| What to do |
Please repeat the lines below, exactly and only, from the one that holds "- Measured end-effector" through the one that holds "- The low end".
━━ Entries shown ━━
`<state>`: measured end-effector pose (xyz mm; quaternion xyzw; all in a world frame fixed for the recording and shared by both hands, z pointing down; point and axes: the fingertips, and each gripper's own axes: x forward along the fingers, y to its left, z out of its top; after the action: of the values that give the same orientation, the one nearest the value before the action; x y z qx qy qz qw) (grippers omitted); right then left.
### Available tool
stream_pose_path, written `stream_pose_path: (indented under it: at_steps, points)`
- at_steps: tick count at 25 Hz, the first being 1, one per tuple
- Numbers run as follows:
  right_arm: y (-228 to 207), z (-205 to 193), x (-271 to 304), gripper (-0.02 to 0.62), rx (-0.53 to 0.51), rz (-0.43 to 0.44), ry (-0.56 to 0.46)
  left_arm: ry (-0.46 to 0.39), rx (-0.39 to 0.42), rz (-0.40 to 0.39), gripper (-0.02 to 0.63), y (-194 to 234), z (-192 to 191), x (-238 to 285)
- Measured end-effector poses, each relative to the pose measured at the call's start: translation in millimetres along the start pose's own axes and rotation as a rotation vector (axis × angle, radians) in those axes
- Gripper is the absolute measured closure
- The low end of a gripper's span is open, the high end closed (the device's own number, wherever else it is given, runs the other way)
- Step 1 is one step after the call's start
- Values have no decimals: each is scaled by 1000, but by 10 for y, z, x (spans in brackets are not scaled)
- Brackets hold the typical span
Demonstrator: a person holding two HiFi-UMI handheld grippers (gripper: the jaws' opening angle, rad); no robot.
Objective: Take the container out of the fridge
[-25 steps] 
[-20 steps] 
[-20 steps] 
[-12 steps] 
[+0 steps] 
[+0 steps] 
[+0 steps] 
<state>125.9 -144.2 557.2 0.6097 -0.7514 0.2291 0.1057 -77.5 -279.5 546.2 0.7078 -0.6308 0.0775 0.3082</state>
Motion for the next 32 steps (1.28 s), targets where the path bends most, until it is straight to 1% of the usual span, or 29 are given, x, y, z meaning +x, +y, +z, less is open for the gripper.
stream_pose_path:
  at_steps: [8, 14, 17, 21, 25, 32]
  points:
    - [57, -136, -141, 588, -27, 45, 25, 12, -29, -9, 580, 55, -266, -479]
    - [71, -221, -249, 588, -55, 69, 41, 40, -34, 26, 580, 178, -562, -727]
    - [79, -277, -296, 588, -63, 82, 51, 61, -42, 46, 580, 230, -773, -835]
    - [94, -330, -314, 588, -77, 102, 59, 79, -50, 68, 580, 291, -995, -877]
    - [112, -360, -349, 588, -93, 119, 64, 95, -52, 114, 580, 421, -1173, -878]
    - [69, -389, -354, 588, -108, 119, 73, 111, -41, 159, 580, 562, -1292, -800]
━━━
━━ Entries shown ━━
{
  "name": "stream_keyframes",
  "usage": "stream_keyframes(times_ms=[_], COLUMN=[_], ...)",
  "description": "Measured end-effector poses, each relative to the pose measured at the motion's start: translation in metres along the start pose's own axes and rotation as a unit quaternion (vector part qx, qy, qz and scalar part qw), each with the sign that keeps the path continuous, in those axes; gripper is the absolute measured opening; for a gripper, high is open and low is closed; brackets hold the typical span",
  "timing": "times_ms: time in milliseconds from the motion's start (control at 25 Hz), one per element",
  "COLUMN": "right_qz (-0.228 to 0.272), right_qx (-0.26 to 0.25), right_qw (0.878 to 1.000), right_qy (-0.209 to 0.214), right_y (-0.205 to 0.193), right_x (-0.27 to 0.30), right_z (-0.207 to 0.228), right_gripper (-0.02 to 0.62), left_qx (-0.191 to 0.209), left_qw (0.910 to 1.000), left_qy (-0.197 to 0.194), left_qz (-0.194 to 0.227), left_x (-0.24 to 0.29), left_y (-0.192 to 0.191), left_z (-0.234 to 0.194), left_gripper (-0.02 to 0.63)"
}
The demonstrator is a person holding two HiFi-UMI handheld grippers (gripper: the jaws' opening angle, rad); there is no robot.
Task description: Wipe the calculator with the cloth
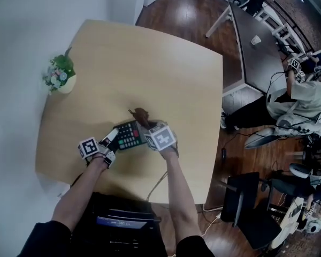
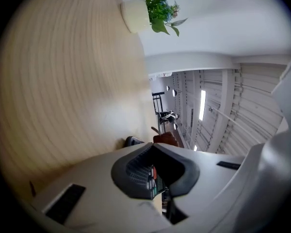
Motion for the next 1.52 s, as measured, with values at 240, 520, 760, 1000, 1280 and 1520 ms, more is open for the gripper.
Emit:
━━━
| Response area |
- Measured end-effector poses, each relative to the pose measured at the call's start: translation in millimetres along the start pose's own axes and rotation as a rotation vector (axis × angle, radians) in those axes
- Gripper is the absolute measured closure
- The low end of a gripper's span is open, the high end closed (the device's own number, wherever else it is given, runs the other way)

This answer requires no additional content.